La Niña è ufficialmente in corso, secondo quanto confermato dalla National Oceanic and Atmospheric Administration (NOAA). Tuttavia, questa fase fredda del ciclo ENSO (El Niño Southern Oscillation) si presenta in una forma più debole e breve del solito, ma continuerà comunque a influenzare il clima globale nei prossimi mesi.
Cos’è La Niña e come influenza il clima
La Niña è la fase fredda di un ciclo climatico naturale noto come ENSO, caratterizzato da variazioni nelle temperature atmosferiche e della superficie del mare nell’Oceano Pacifico tropicale. Durante un evento La Niña, il Nord degli Stati Uniti e il Canada tendono a registrare inverni più freddi e più umidi, mentre il Sud degli Stati Uniti diventa più caldo e secco. Inoltre, La Niña può aumentare l’attività degli uragani nell’Atlantico.
Il ciclo ENSO alterna una fase calda (El Niño) e una fase fredda (La Niña) ogni 2-7 anni, con una durata di circa un anno per ciascun evento. Dopo che El Niño ha contribuito a temperature record nel 2023 e 2024, ci si aspettava l’arrivo di La Niña.
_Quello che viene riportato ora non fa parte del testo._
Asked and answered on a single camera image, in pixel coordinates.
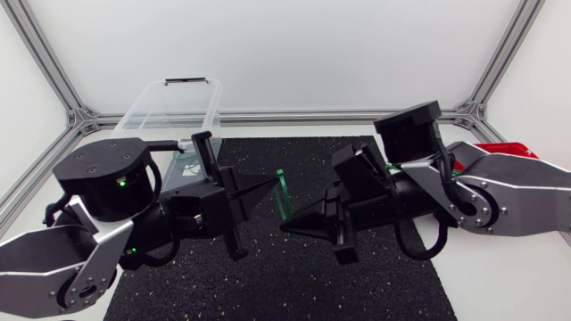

Tuttavia, quest’ultimo fenomeno si è sviluppato in ritardo, emergendo solo a dicembre 2024, e potrebbe proseguire fino ad aprile 2025.
Ritardo e debolezza inaspettati
Secondo la NOAA, le condizioni per La Niña erano attese già dall’estate scorsa, ma sono state ritardate da temperature oceaniche più calde della media. Solo a dicembre la temperatura superficiale del Pacifico tropicale è scesa sotto la soglia critica di 0,5°C al di sotto della media a lungo termine, segnando ufficialmente l’inizio di La Niña. Modelli climatici prevedono che queste temperature resteranno al di sotto della soglia fino alla primavera.

“Abbiamo atteso La Niña sin dalla scorsa primavera” hanno dichiarato i rappresentanti della NOAA. “Sebbene sia arrivata in ritardo, tutti gli elementi si sono infine combinati il mese scorso”. Tuttavia, la durata e l’intensità dell’evento rimangono incerte.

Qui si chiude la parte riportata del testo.